By Karen Roush, AJN clinical managing editor. Photos by the author.
One Saturday a few weeks ago I grabbed my camera and headed out to spend the afternoon taking photographs around the city. I ended up wandering around the streets of Chinatown, photographing the street life—the rows of fresh fish on piles of ice, the colorful patterns of vegetables in crates outside shops, old women in variations of plaid and flowered housedresses lined up on a bench, children scattering clusters of pigeons.
Eventually I happened upon a vigorous and highly skilled game of handball in a park. The competitors were predominately young Asian men, though there were a few Hispanic men playing too. Standing next to me, a young man was telling his friend about a clever way a mutual friend had devised to get out of paying a parking ticket. If you live in New York, or almost any big city, you will earn yourself a parking ticket or two at some point. Intrigued by this man’s idea, I asked him if it actually worked and he assured me it did. Then he rolled his eyes and said, “Oh no, I shouldn’t have said anything. Once the white people know, that’s the end of it!”

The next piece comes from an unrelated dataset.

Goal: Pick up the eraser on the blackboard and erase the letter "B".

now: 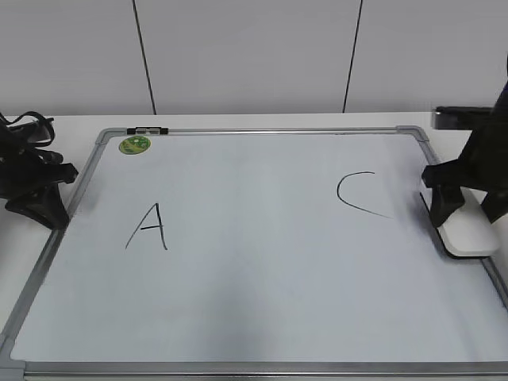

I think of myself as having good cultural and ethnic awareness and sensitivity. But that phrase, once the white people know, was startling to hear. I laughed at the time, and so did he, but it got me thinking about all the assumptions I make about my place in the world as one of the “white people.” I know I come armed with a lot of privilege—white, educated, living in a good neighborhood in a great city in a rich nation; even my primary language, English, affords me privilege. I know that people of color are still considered “other” to the standard of white in this country.
And color is only one of the many ways people are made to feel like the “other”—there’s also ethnicity or religion or class or sexuality or disability. I have spent time being the other, as a white woman during a month in a rural area of Uganda and then again during a month teaching at a rural college in Ghana. I wondered then how I was perceived by the local people, who would nod and smile or stare with serious curiosity. I knew I was an outsider, a visitor to their country, their community. Being the “other” made sense.
But it was so unexpected to be the “other” in my hometown. To be the subject of stereotyping, while not even quite sure what the stereotype is or why it exists. Are we white people blabbermouths? Do we tell all, tattle? Or is it that we co-opt everything as our own, claim it, gentrify it, own it? I wanted to protest, to assure him I was not that stereotype—in some odd, ironic way I wanted to tell him I wasn’t a typical white person, whatever that meant. In a matter of moments I had already bought the bias and was looking to disengage myself from it.
But it also hit me for another reason. Two of my children are Asian. I don’t think of them as nonwhite—I just think of them as my son and daughter, though I have always realized that as a minority they receive the world from a place that is different than mine. Standing there, labeled as one of those “white people” and categorized with preconceived ideas, I was experiencing what it must be like for them. The difference though . . . I was only a short subway ride away from being the standard once again.
Diversity is one of the great things about this city and this country. Hopefully we are moving closer to the day when differences exist without a hierarchy that sets one group up as the standard. But until that day, I wish every nurse—actually, every person—could have an “other” experience.
We learn cultural competence, differences in the meaning of family, illness, healing, and death among ethnic and cultural groups. We are taught to respect and provide care congruent with the beliefs and traditions of all of our patients. I think we do a pretty good job of that. But we can do better. Knowledge will only take us so far; to provide truly culturally sensitive care, we also need empathy. And there is nothing like experiencing something firsthand to develop the deeper, even if never complete, understanding that is the foundation for empathy.